02 Dec , 2021 By : Kanchan Joshi
Domestic brokerage and research firm ICICI Securities has initiated coverage on multibagger stock Gujarat Fluorochemicals (GFL) with a ‘Buy’ rating as it believes GFL is in a sweet spot with its presence in fluoropolymers, demand for which is increasing driven by the new-age verticals of battery, solar panel and green hydrogen.
Specialty chemical stock Gujarat Fluoro has given multibagger return of over 142% in six months period alone, whereas it has surged 289% in year-to-date terms. The brokerage's Buy recommendation comes with a target price of Rs3,086 per share. “Despite the strong earnings outlook, GFL is trading at a reasonable P/E multiple of 20x FY24 vs 42.1x for Navin Fluorine and 27.5x for SRF," the note stated.
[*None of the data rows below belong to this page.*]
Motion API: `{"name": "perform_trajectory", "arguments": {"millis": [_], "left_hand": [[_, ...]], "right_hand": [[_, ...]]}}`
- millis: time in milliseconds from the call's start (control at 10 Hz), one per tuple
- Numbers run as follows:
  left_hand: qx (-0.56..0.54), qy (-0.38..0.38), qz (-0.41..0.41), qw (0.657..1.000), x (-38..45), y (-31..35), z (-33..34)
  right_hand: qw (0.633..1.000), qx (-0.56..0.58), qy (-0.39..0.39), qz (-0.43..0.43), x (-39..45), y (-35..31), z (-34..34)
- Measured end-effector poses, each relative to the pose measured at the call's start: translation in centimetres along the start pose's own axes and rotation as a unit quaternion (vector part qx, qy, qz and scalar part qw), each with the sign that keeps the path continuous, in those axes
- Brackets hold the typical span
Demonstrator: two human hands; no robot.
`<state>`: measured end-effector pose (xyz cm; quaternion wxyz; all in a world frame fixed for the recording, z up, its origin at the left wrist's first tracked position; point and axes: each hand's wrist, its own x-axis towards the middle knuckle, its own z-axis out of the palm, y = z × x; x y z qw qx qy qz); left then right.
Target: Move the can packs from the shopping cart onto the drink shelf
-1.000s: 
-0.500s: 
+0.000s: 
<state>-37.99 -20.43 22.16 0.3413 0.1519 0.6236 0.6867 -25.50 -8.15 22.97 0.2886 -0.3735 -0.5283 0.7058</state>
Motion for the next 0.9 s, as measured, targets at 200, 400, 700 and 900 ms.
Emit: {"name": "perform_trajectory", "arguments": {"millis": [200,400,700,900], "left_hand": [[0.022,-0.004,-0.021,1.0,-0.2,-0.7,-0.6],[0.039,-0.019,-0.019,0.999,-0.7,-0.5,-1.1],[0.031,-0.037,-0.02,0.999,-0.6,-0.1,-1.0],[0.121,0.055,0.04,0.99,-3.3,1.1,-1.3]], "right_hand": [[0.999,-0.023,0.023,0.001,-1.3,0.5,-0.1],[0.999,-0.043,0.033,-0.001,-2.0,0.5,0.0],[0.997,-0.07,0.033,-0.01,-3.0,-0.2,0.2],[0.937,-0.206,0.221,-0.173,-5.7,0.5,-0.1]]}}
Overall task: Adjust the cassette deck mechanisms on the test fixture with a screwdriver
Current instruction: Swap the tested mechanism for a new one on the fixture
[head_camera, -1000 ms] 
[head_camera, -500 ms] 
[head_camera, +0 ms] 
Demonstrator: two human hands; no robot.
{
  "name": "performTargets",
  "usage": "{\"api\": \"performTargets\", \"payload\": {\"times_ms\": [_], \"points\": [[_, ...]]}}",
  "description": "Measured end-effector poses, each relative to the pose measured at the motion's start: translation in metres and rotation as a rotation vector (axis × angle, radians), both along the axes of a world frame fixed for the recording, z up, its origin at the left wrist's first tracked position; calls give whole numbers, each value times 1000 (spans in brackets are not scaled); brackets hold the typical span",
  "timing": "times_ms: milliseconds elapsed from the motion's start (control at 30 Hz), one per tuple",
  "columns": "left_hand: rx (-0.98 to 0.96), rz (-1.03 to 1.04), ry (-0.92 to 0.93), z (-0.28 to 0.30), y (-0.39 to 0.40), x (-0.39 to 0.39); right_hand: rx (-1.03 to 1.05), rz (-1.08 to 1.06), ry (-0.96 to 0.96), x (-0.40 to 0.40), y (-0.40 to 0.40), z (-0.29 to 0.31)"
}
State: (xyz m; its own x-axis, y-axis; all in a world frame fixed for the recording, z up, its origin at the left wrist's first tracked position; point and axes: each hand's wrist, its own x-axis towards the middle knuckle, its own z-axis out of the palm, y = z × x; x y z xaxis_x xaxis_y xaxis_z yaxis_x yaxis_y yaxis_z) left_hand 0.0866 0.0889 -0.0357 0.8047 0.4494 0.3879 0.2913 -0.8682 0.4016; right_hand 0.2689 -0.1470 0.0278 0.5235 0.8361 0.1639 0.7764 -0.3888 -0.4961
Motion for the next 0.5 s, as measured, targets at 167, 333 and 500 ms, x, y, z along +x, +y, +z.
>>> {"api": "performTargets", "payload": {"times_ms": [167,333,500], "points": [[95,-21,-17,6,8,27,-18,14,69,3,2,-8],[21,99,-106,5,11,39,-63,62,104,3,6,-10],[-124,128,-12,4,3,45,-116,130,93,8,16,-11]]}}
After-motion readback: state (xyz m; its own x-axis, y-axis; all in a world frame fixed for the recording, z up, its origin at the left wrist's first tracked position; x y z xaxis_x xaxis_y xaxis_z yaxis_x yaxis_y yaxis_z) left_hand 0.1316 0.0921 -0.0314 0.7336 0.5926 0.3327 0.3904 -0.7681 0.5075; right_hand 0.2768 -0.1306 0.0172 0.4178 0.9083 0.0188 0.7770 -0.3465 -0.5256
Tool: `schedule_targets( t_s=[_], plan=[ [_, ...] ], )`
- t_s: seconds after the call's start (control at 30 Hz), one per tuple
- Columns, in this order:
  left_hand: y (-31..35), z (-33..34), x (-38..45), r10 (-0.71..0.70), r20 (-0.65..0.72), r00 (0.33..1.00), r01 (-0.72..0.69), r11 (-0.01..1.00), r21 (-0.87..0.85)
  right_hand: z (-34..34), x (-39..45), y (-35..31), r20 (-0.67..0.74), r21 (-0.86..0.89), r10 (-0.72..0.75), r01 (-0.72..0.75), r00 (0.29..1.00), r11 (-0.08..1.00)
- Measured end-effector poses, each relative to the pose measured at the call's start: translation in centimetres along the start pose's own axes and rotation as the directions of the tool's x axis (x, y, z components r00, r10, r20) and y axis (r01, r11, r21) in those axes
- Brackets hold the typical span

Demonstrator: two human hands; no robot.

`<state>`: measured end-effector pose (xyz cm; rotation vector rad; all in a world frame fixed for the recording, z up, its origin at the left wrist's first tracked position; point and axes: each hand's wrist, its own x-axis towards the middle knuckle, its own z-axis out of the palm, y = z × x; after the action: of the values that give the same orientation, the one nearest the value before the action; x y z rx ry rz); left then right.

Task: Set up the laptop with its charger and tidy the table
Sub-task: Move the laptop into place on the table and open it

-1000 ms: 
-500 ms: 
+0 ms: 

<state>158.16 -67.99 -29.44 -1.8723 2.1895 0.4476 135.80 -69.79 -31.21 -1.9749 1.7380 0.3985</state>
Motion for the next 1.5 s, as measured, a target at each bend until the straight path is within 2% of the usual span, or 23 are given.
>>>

Demand for fluoropolymers has increased due to their higher performance and increased use in new-age verticals. GFL is the sole manufacturer of fluoropolymers in India and is among the very few players outside of China to have a large fluoropolymer portfolio, as per the brokerage.
“It is in a sweet spot in specialty fluoropolymers where the Chinese have limited global presence, and western and Japanese players are not adding meaningful capacity. GFL has not only built global scale production capacity, but has also established technical sales team (to drive application expertise) and supply chain," ICICI Securities' note added.
Further, GFL is in the process of expanding its capacity in fluoropolymers, which provides visibility on growth during the brokerage's forecast period (FY21-FY24E). GFL is also expanding into other fluorine derivatives used in the new-age verticals, which expands the company’s addressable market and provides a vista of sustained growth.